Neoliberalism: Capitalism as Terrorism


Attempts to understand and explain capitalism serve the process of overcoming it. It is proven that capitalism is not fair to most people inhabiting the world because the accumulation of capital in the hands of a few human beings, some individuals and their families, to the detriment of the vast majority of the world's population, a large part of whom are in a state of starvation, implies processes of exploitation of human labor and misappropriation of universal heritage, including the intangible, marked by processes of social and political injustices to the extreme of violence.

In fact, the term "terrorism" is complex. It is an imprecise term and even inadvisable according to some theorists, as its use implies emotional aspects and a kind of compulsory accusation against the opponent. Thus, it is as if the term is not very objective when dealing with certain phenomena. In this way, the discourse of various States will often label the groups and acts of their opponents as "terrorists," treating these opponents as enemies while, at the same time, being capable of carrying out acts that will be defined as "state terrorism," placing the accusing State itself in a position of evident contradiction.

In any case, we can use a very basic definition to proceed with this exposition. Let us take terrorism as the promise of violence, the threat of its eruption at any moment, in a way that cannot be predicted or controlled. Terror is fundamentally the dominance of fear that generates violence in a political context. The violence that is carried out based on this promise, itself generating a mental and intersubjective climate, is what we can call terrorism.

In a climate of terrorism, people feel threatened. Threatened, they feel fear, and in feeling fear, they also feel hatred towards the object that is the "motivator" of that fear. Hatred against the "different" —be it foreigners, the poor, "blacks," "Muslims," "Jews," "communists," "leftists," people outside the standards of compulsory heterosexuality , and even those outside the standards of bodily plasticity (all those who fall outside the paradigm of bourgeois aesthetics applied to the body and clothing)—becomes inevitable in this process.

In other words, hatred is the expected effect in the climate of fear promoted and managed by the system that needs fear and that inflicts terror to produce fear. The vicious cycle is visible. It is natural that in this process terror is promoted against people who oppose the system that produces oppression. Terror is the intimidation tactic that tends to work for the purposes of power.

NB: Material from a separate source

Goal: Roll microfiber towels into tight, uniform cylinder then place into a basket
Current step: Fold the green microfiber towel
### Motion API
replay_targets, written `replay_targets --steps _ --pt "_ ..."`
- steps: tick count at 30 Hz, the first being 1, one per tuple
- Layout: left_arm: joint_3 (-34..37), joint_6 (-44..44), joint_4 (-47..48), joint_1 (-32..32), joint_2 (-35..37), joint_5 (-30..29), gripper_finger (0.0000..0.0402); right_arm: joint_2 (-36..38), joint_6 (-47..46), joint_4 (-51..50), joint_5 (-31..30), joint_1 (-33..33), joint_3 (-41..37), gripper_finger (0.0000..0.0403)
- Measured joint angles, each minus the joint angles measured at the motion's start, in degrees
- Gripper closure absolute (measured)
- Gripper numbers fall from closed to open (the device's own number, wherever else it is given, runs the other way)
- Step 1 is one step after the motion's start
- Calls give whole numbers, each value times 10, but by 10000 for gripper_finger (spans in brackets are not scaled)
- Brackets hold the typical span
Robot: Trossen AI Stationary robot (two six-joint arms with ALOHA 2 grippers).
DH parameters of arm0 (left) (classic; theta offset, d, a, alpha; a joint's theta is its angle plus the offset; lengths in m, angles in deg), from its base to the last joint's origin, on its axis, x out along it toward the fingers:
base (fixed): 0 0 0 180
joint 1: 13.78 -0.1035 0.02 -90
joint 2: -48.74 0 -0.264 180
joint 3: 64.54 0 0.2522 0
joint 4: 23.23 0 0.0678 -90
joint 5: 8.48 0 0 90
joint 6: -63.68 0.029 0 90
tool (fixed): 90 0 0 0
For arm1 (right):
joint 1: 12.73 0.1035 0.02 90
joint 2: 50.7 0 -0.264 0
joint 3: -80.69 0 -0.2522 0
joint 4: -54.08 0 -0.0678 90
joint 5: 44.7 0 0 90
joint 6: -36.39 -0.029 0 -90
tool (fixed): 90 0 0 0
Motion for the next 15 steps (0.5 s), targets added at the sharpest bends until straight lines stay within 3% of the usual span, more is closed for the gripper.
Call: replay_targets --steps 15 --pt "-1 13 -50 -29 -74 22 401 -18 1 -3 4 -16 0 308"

Thus, anyone critical of the system of terror is already a target of threats. In our time, there are many agents of what we can call voluntary terrorism, people who work for free for the digital terrorism machine of the internet, for example. People who operate trying to make critics give up remaining in the digital forum. Intolerance must be a rule of this digital terrorism practiced by paid militias, bots , volunteers, etc. Terrorism, in this case, is applied to all who think. Against teachers, intellectuals, and all people who may oppose the power-violence of terrorism through acts of language. There are those who are afraid to think because reflective thinking has become a threat.

Terror has always been a very effective political methodology for controlling insurgents and populations as a whole, who, as a mass, tend to respond very easily to their manipulators. It has also been used to control the "elites." The best-known example in history is the Reign of Terror during the French Revolution at the end of the 18th century, when the guillotine became the mechanism that imposed fear. Terror was used by revolutionaries, but it was soon adopted by the conservatives who governed after the fall of Robespierre.

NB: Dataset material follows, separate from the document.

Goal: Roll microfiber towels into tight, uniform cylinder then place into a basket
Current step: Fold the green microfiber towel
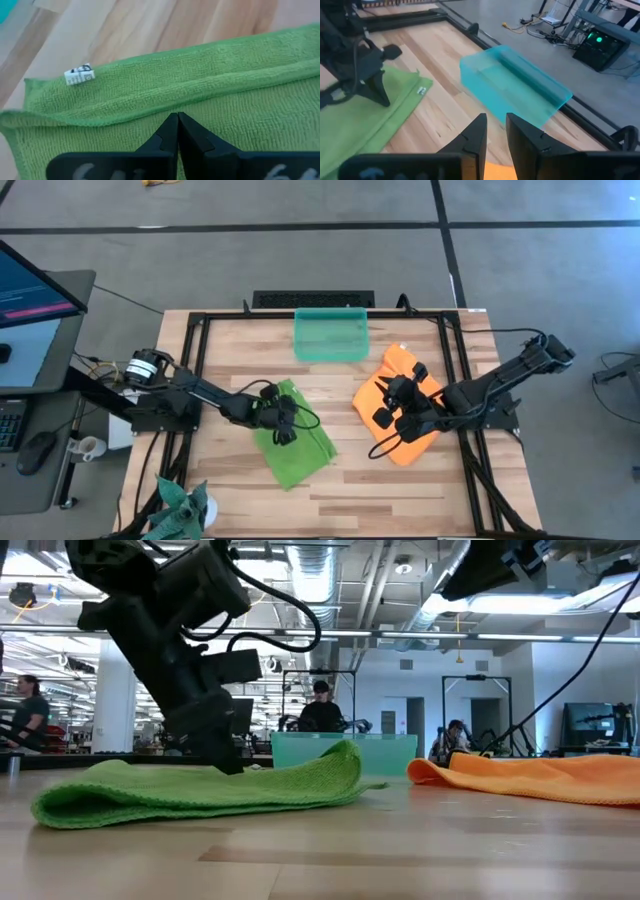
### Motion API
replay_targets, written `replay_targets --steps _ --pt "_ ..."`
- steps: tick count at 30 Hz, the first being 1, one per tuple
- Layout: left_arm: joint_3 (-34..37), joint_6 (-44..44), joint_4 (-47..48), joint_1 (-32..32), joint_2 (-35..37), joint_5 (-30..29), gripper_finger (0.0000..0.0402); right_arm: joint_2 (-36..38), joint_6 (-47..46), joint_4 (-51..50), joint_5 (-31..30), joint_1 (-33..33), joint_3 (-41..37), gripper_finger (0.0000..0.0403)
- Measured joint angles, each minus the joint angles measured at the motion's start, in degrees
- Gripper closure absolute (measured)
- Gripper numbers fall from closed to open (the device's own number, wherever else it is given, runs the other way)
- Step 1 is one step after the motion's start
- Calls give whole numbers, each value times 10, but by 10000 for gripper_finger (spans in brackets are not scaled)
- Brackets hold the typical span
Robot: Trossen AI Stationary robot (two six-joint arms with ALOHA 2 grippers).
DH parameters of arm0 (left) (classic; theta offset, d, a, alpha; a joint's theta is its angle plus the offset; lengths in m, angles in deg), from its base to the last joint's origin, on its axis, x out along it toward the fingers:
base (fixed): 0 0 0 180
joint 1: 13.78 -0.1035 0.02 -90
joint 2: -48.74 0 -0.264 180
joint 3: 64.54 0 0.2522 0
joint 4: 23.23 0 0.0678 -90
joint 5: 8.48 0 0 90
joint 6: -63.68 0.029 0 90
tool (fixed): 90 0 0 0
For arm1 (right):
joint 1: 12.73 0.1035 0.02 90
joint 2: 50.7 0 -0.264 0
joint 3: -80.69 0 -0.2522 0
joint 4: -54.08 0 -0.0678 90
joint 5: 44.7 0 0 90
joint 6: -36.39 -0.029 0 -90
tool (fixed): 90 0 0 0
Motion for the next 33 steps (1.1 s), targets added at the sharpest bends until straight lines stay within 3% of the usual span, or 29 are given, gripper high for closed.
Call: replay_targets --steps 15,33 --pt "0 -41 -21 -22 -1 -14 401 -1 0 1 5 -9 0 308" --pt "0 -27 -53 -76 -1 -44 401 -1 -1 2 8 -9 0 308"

I use this example to emphasize its character as a political methodology used by those in power. But there are many others. What women experienced in Europe at the turn of the 15th to the 16th century, the so-called "witch hunt," was also a methodology of terror. Persecution, threats to individuals, and ultimately, the generalized threat to everything and everyone is its characteristic.

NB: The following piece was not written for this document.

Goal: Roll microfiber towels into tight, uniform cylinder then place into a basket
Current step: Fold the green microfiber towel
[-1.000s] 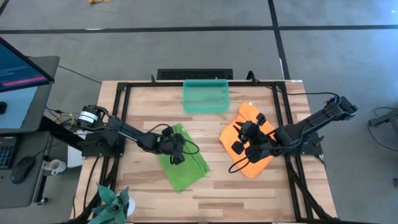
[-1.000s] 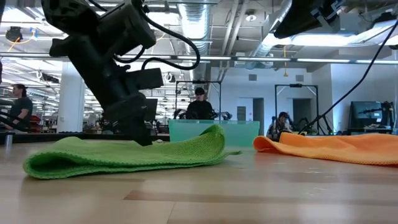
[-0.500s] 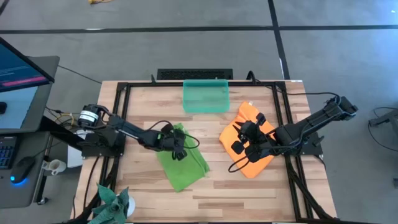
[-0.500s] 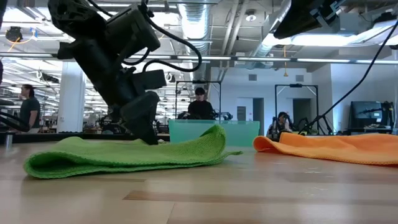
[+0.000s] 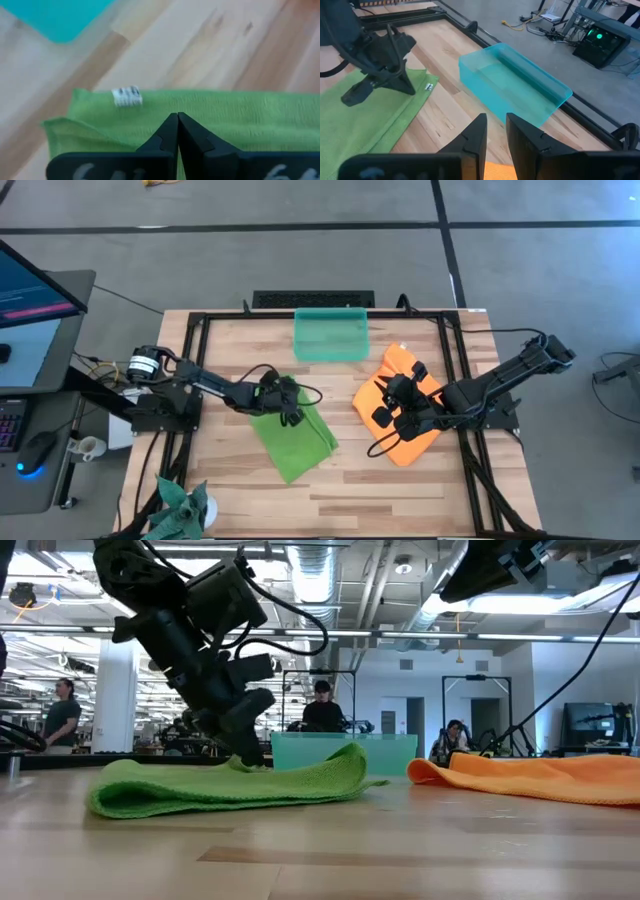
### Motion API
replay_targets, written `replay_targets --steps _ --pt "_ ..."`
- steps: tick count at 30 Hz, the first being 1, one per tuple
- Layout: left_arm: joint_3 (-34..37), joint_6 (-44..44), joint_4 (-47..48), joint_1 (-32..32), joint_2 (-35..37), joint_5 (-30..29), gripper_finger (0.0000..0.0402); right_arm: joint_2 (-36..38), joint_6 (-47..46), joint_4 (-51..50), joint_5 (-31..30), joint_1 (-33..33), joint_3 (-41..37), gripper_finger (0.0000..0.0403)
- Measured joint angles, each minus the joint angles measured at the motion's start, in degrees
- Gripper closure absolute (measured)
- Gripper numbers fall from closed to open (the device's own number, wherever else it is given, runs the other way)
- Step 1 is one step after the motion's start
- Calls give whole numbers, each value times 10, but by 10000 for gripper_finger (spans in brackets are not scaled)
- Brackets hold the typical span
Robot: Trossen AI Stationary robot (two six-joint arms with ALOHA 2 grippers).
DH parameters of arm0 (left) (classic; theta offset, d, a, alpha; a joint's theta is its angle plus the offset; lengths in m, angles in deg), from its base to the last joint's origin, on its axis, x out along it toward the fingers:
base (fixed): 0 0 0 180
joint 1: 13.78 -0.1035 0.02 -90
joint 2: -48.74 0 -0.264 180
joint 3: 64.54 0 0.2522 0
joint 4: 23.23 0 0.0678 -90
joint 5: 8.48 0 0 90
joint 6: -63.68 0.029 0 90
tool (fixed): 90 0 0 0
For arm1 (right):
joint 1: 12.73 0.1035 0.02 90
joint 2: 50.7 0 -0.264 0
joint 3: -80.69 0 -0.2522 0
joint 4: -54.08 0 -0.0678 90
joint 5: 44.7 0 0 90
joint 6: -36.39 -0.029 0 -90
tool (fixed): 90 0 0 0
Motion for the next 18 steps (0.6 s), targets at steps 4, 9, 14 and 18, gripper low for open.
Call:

Terrorism is not always blatant or sensationalized. For example, we can say that Jews in Nazi Germany lived under a regime of terror, that critics of the military dictatorship in Latin American countries lived under the control of threats, as we experience today in Brazil. Terrorism is also a climate within the press. Journalists working for media companies that serve dictatorships are afraid to go against their bosses, not only because of the threat of losing their jobs, but often because of far worse violence.

Ideology and terror
It is not difficult to understand terror as a political technology. The mental and concrete climate of fear, of the threat of violence, serves to maintain the ideology of the ruling power. Ideology is the most subtle part of terror, serving to control its acceptance on a mental and affective level. People are expected to be intellectually and emotionally aligned with the ideology, and if they are not, terror may become necessary, as in the extreme, the actual practice of violence and not just its threat.
Now, capitalism is an economic-political ideology. To function, it needs to be internalized mentally, psychically, and also physiotheologically.

We internalize this ideology in various ways. First, we are seduced. From childhood, we learn to enjoy the "consumer" lifestyle, which sounds pleasurable to us. Consumerism relies on the perpetual infantilization of people who want their desires fulfilled immediately and magically. Easily adopting the belief in a "flat earth" and similar theories is a sign of cognitive infantilization that satisfies many people at this time.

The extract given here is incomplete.